__WHAT THIS TASK INVOLVES__. Using the data below, return the stretch from the line that contains "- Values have" through the line that contains "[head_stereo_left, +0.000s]", both included, exactly as it stands and nothing beyond it.

Data entries
Content starts
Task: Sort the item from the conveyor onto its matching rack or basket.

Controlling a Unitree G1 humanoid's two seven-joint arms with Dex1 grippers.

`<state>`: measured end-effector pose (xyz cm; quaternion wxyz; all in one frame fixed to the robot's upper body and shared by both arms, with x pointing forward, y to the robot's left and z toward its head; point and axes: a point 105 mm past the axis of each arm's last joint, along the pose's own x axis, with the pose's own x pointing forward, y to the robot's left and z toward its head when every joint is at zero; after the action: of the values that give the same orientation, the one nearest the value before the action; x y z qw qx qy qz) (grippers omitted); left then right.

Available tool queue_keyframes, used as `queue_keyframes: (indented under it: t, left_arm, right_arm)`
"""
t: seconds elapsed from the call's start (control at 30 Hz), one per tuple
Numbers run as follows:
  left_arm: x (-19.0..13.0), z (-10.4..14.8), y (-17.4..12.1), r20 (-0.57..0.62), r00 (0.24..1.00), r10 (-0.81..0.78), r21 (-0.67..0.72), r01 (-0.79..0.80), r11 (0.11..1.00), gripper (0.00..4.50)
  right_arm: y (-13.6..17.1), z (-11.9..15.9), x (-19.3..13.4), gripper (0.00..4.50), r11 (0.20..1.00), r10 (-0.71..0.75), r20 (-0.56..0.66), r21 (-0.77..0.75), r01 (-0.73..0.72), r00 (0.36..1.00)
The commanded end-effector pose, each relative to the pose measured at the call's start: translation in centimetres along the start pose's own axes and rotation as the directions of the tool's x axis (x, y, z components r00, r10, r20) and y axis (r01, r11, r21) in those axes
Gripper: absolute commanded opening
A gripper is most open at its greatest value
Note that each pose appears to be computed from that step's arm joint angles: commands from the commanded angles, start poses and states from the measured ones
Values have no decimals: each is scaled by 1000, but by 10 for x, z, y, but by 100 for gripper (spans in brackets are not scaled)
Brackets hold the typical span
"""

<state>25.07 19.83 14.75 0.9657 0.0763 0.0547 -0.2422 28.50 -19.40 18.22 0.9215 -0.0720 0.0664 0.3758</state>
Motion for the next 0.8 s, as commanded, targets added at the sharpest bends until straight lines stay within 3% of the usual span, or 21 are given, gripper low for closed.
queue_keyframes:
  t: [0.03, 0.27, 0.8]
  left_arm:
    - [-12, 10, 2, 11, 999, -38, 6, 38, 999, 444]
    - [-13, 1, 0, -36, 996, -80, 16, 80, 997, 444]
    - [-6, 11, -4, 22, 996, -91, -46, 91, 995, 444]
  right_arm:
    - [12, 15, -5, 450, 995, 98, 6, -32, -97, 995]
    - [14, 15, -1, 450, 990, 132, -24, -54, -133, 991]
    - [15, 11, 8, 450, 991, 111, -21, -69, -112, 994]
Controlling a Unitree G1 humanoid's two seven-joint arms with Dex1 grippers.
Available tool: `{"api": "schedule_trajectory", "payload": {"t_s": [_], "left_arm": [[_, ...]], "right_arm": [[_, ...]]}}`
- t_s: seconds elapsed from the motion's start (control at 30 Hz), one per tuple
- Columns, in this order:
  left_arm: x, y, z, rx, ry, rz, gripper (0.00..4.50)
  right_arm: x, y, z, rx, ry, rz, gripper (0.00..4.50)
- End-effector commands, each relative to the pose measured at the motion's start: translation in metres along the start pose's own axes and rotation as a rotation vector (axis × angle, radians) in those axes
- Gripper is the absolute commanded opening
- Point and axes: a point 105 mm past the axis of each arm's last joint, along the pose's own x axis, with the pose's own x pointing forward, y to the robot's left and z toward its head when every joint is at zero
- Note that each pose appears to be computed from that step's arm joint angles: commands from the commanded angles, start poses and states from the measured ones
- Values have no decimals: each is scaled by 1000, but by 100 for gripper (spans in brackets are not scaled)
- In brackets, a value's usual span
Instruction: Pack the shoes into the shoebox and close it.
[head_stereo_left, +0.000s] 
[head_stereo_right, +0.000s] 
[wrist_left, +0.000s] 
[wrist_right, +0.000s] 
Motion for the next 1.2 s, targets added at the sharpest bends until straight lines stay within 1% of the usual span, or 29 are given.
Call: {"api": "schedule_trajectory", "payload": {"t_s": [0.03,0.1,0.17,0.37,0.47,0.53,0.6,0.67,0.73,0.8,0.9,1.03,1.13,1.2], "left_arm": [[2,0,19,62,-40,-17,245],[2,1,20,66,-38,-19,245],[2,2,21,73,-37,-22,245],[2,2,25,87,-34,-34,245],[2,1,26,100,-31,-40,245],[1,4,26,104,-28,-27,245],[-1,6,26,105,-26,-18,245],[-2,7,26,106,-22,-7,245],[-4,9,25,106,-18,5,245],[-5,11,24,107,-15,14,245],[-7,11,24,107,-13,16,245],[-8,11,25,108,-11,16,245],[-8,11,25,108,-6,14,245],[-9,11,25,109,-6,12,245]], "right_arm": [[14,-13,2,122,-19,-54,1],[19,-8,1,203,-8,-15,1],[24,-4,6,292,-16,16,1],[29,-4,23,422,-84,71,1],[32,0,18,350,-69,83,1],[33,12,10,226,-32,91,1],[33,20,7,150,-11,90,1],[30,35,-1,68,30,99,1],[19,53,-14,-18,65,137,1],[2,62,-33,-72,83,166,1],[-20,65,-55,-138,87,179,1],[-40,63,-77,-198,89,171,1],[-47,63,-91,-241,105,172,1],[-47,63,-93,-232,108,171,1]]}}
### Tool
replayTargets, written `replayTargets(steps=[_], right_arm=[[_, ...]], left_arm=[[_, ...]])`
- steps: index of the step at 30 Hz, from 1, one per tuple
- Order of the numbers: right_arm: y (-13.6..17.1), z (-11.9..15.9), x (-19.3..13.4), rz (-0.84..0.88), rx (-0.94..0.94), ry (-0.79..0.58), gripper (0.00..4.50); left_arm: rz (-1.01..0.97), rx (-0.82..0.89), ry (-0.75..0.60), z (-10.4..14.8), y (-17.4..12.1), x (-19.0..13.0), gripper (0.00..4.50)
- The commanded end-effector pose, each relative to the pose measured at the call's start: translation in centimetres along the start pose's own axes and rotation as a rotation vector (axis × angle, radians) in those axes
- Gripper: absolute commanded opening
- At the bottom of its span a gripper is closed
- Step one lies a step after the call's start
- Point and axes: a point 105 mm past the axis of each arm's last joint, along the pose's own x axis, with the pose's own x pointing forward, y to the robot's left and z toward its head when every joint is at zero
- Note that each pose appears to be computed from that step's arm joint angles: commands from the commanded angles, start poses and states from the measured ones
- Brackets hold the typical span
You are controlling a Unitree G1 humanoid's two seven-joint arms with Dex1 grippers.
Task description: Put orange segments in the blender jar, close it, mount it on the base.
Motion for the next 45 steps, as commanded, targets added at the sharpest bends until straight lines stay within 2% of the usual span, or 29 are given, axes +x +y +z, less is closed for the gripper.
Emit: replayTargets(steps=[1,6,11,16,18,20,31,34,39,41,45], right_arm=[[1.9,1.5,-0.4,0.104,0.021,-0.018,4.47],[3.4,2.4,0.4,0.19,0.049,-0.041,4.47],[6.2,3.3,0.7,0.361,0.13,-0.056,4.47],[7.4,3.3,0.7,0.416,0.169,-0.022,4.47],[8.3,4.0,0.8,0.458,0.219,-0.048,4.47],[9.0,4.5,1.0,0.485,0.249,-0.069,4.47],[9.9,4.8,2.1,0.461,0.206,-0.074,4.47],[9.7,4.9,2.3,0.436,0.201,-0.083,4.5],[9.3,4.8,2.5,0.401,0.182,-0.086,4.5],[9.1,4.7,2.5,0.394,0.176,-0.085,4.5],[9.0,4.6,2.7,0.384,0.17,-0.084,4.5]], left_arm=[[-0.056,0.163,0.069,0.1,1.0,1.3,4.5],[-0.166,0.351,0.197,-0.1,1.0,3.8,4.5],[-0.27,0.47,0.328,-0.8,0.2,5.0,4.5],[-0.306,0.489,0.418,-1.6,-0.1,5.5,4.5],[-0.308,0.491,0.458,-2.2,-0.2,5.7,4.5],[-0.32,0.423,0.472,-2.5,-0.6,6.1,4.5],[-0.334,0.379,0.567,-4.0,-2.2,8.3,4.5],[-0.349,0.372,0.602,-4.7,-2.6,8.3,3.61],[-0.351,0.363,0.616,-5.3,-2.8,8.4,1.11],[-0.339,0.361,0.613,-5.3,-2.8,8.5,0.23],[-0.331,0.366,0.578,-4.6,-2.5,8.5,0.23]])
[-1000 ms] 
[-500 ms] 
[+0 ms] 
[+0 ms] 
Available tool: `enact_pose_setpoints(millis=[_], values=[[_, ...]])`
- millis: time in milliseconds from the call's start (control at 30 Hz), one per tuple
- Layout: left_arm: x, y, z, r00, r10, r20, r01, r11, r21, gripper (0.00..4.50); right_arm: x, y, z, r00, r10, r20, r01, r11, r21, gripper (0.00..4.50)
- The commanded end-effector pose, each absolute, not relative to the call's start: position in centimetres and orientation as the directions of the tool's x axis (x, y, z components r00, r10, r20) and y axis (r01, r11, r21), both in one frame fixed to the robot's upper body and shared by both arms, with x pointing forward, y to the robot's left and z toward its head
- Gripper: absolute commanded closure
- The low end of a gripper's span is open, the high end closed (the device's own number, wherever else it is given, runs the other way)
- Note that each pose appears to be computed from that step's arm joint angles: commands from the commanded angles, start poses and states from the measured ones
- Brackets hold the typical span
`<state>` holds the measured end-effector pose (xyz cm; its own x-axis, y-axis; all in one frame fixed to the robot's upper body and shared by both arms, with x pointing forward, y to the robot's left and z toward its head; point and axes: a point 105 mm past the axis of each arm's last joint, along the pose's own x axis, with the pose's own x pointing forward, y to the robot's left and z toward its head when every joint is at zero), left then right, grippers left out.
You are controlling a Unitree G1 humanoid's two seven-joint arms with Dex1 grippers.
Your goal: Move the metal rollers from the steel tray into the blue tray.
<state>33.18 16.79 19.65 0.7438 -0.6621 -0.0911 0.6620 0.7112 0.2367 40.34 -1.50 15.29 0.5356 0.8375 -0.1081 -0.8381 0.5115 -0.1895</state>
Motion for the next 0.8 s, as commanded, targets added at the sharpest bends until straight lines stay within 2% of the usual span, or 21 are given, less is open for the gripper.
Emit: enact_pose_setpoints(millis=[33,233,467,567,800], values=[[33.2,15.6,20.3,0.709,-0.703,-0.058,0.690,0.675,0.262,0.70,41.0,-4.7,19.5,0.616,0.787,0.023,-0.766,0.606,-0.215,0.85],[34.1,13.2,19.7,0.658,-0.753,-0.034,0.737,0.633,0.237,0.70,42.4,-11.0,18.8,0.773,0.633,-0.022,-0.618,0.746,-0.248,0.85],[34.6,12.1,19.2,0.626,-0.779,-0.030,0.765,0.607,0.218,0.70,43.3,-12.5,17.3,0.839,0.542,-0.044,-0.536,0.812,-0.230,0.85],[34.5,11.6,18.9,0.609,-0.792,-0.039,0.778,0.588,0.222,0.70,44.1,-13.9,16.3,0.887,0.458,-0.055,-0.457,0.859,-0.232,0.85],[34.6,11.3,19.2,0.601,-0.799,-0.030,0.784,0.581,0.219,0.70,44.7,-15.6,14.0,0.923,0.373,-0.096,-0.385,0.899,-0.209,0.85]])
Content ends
__ANSWER__.
- Values have no decimals: each is scaled by 1000, but by 100 for gripper (spans in brackets are not scaled)
- In brackets, a value's usual span
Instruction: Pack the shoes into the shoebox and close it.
[head_stereo_left, +0.000s] 

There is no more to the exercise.